I was watching the DVDs of a TV show when I decided to turn on the captioning to be sure I caught everything - there were some lines I missed and I wanted to get it all.
I did what I always do when watching TV: I grabbed the TV remote and hit the “Caption” button. Nothing happened. I checked again that I’d turned it on properly. Still nothing. No words on the screen.
“That’s odd,” I thought. “I thought all DVDs were supposed to be captioned for the hearing impaired.”
I continued watching for a few minutes when I remembered the “Subtitles” option on the DVD menu. :smack:
Okay, I turned that on with the DVD remote and it worked.
The question: Why didn’t the regular TV captioning option work? With other DVD movies (and even other DVD TV shows), I can turn it on with the subtitles option or with the TV captioning, but not this certain show. Is it just the way this one show’s DVDs are formatted?
The closed captions on TV programs are transmitted as part of the TV signal in the “blanking interval,” which is the portion of the signal between the end of one frame and the start of the next. When you turn captions on with your TV remote the circuitry in your set looks for this specific signal and attempts to decode it.
When you are playing a DVD and turn on the subtitles, they are electronically displayed as part of the picture signal, in the same way that titles and other information are superimposed over the picture.
Was it a Universal Studios DVD? For some reason, Universal does not use the regular captioning, only the subtitle kind, unlike most other studios, which use both.

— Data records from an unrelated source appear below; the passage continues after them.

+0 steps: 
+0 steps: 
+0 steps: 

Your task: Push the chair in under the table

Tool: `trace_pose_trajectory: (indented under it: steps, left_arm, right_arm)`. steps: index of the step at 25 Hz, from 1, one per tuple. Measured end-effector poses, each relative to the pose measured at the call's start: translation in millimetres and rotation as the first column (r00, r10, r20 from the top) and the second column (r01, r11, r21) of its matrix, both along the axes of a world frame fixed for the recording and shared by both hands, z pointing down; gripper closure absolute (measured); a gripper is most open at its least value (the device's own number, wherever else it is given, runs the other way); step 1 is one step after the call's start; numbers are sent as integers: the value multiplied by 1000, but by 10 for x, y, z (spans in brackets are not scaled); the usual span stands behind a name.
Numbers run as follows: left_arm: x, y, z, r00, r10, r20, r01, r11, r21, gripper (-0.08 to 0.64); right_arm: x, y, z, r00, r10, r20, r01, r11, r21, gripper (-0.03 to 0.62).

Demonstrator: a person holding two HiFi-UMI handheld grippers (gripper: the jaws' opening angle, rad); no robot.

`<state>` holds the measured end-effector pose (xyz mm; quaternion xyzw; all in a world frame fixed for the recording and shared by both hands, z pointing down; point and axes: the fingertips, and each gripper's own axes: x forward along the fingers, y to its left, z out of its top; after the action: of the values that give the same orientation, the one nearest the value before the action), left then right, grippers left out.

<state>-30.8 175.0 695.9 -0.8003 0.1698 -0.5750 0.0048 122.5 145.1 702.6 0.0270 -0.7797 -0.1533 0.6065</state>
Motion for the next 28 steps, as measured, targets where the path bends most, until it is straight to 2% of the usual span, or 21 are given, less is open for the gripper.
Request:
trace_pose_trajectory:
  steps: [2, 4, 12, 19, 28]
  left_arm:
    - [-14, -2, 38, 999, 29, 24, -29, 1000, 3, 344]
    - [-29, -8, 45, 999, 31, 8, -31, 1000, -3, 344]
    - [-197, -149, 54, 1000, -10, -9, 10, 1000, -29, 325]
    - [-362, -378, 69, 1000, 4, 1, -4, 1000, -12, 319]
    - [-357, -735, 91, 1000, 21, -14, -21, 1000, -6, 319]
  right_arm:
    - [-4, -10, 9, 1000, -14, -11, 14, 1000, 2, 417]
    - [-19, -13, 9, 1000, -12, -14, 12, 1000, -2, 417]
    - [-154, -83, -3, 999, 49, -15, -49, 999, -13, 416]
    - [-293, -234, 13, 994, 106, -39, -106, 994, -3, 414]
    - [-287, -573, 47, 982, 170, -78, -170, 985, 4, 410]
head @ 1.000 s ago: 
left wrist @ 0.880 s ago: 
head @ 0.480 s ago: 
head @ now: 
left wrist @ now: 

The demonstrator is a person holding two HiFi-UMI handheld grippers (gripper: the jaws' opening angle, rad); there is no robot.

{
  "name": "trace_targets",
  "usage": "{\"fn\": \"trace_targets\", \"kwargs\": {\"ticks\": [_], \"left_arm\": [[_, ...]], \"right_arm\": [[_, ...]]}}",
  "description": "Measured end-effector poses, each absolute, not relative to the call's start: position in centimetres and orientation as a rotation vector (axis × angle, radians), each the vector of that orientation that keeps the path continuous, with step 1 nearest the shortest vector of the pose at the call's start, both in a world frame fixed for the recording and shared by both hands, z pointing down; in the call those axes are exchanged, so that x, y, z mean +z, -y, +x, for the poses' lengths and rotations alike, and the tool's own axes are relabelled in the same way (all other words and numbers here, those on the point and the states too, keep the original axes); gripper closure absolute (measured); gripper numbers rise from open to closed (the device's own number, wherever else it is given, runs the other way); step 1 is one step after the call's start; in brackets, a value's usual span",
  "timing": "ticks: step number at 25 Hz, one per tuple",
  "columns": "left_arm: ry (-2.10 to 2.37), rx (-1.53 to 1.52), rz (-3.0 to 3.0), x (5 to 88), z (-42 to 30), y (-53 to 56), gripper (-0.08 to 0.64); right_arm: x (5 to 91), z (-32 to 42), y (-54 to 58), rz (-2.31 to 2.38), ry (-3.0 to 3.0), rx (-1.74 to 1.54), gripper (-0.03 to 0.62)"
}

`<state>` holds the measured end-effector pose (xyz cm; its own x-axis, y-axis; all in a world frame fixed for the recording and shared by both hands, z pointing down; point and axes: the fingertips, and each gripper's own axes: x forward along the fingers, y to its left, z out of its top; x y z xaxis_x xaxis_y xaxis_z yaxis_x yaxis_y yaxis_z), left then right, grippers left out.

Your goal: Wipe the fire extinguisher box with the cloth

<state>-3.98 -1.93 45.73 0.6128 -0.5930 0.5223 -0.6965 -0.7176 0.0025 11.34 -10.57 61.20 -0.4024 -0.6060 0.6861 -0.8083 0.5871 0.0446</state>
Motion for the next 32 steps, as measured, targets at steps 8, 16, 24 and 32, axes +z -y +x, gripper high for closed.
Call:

I’ve found that a lot of the BBC DVDs aren’t captioned, which is also true for a bunch of their movies, so I suspect the same goes for their TV show collections. Apparently in the UK, they go in more for having an inset with an interpreter doing her thing in the corner. (UK Dopers, correct me if I’m wrong)
Any road, this makes me sad because it’s just not worth it to watch some awesome movies like Neverwhere if you can’t understand the dialogue. I still remember that a bunch of us CC-dependent Americans emailed Neil Gaiman and begged him to ask the BBC (?) to make Neverwhere captioned. Unfortunately his response didn’t sound like he had much control over the production.
All DVDs can have subpictures (aka subtitles), which are overlays that your DVD player combines with the video as it plays. You can turn them on yourself with your DVD player’s controls, or the disc can force them on. These are usually just transcriptions of the dialogue, but they can be any simple images: Not Another Teen Movie has a playback mode where message boxes pop up to point out all the references to other movies, and subpictures are used in Ray and The Matrix to indicate when extra scenes are available. Since they’re just pictures, these subtitles will look the same no matter which DVD player you have, and different discs might have different fonts or colors of subtitles.
NTSC (US/Japanese) DVDs can also have closed captions, which (like subpictures) are stored separately from the video on the disc, but a DVD player that understands closed captions will automatically encode them into a hidden part of the video signal and send them to your TV, whether or not you’ve told it to show subpictures. Closed captions are decoded by your TV, so they’ll have the same appearance on the same TV, no matter which DVD player or disc you’re using.
If you don’t see closed captions, either (1) the disc has no closed caption information, (2) your DVD player isn’t capable of reading the closed caption info and encoding it for the TV, or (3) your TV isn’t capable of decoding the captions. Since you see captions on other discs, we can rule out 2 and 3.
Fat Bald Guy basically nailed it. To put things in as simple a nutshell as possible:
Closed captioning is stored in what’s called the Vertical Blanking Interval, or VBI, on standard NTSC video (what we use in North America).
DVDs store the video in MPEG (a digital format) rather than NTSC. MPEG has no VBI, hence the captioning must be stored in a separate file on the DVD.
When your DVD player converts the video from MPEG to NTSC, it has to find that file and create new VBI data from it. Most, but not all, DVD players know how to do this.
The law in the U.S. requires closed captioning on broadcasts only. There is no legal requirement for captions on DVDs. There are some production houses that consider the DVD subtitles (these are the “subpictures” that Mr2001 referred to) equivalent to captions, so they leave the captions off.
Captioning and subtitling are not actually equivalent, for quite a few reasons.
If you want all of the straight dope on the subject, see The Closed Captioning Handbook, by Gary Robson. The link takes you to Robson’s bookstore, but you can also get the book on Amazon. If you’re a member of the National Association of Broadcasters, their store has it at a discount.
I missed the last question before my post. Modern captioning software can create the standard VBI closed captioning and DVD subtitles all at once from the same data file. There’s no extra work and no extra cost (although some captioning service providers have an extra charge for generating the DVD subpicture files).
Companies that use “do it yourself” subtitling may not understand how to do closed captioning, or they may have software that’s not capable of doing it.